**What you have to do:**
Copy out the data exactly, leaving the pictures behind.

#####

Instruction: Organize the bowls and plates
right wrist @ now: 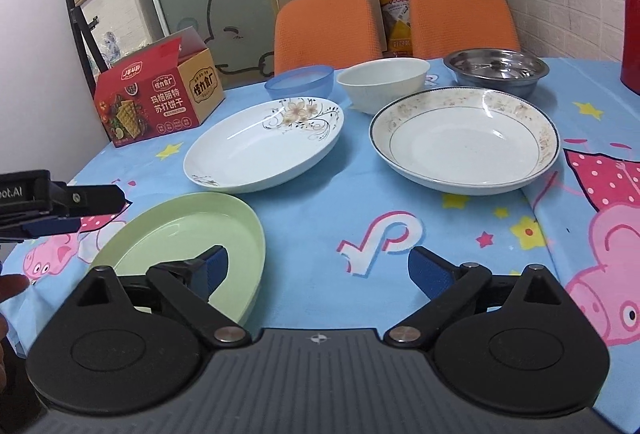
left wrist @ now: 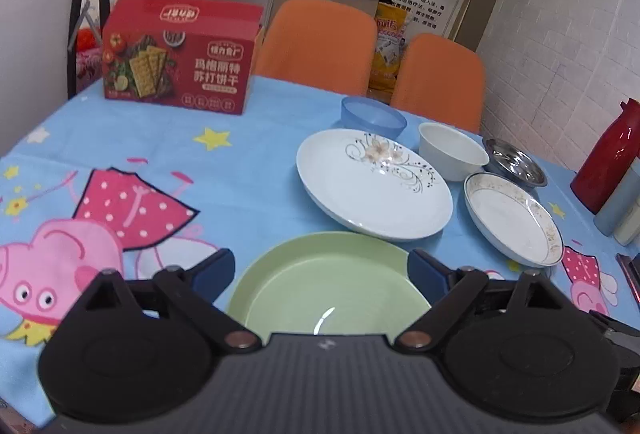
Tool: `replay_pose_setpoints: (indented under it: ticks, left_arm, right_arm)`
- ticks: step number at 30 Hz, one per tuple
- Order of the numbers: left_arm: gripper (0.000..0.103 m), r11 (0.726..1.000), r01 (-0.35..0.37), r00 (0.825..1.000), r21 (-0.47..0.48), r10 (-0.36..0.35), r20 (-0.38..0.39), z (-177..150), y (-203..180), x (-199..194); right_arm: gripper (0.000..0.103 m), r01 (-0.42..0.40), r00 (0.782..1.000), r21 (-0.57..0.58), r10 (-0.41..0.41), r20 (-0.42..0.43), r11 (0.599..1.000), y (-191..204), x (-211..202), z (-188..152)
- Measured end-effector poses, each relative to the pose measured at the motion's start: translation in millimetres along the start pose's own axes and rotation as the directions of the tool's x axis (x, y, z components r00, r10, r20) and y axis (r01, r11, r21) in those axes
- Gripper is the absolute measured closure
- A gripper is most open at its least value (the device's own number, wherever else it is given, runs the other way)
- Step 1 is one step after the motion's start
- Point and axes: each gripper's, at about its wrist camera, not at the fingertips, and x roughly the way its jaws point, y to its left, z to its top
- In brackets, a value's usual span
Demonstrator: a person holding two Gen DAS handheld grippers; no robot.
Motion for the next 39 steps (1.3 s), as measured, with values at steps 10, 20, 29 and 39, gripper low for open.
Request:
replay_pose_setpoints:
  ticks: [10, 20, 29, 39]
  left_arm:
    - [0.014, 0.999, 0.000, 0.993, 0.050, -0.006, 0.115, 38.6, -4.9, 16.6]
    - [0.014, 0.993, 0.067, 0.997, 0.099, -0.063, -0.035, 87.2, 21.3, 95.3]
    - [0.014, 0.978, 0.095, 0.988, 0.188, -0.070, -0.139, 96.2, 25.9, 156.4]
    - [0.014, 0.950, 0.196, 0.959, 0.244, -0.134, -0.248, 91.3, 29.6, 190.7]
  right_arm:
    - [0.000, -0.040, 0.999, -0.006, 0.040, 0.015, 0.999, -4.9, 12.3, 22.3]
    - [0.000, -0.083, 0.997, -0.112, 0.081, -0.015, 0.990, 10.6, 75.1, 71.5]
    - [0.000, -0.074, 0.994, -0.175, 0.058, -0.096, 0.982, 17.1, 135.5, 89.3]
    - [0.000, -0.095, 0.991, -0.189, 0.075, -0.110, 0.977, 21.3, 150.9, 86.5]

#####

**Your solution:**
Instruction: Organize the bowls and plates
right wrist @ now: 
left wrist @ now: 
Tool: `replay_pose_setpoints: (indented under it: ticks, left_arm, right_arm)`
- ticks: step number at 30 Hz, one per tuple
- Order of the numbers: left_arm: gripper (0.000..0.103 m), r11 (0.726..1.000), r01 (-0.35..0.37), r00 (0.825..1.000), r21 (-0.47..0.48), r10 (-0.36..0.35), r20 (-0.38..0.39), z (-177..150), y (-203..180), x (-199..194); right_arm: gripper (0.000..0.103 m), r01 (-0.42..0.40), r00 (0.782..1.000), r21 (-0.57..0.58), r10 (-0.41..0.41), r20 (-0.42..0.43), r11 (0.599..1.000), y (-191..204), x (-211..202), z (-188..152)
- Measured end-effector poses, each relative to the pose measured at the motion's start: translation in millimetres along the start pose's own axes and rotation as the directions of the tool's x axis (x, y, z components r00, r10, r20) and y axis (r01, r11, r21) in those axes
- Gripper is the absolute measured closure
- A gripper is most open at its least value (the device's own number, wherever else it is given, runs the other way)
- Step 1 is one step after the motion's start
- Point and axes: each gripper's, at about its wrist camera, not at the fingertips, and x roughly the way its jaws point, y to its left, z to its top
- In brackets, a value's usual span
Demonstrator: a person holding two Gen DAS handheld grippers; no robot.
Motion for the next 39 steps (1.3 s), as measured, with values at steps 10, 20, 29 and 39, gripper low for open.
Request:
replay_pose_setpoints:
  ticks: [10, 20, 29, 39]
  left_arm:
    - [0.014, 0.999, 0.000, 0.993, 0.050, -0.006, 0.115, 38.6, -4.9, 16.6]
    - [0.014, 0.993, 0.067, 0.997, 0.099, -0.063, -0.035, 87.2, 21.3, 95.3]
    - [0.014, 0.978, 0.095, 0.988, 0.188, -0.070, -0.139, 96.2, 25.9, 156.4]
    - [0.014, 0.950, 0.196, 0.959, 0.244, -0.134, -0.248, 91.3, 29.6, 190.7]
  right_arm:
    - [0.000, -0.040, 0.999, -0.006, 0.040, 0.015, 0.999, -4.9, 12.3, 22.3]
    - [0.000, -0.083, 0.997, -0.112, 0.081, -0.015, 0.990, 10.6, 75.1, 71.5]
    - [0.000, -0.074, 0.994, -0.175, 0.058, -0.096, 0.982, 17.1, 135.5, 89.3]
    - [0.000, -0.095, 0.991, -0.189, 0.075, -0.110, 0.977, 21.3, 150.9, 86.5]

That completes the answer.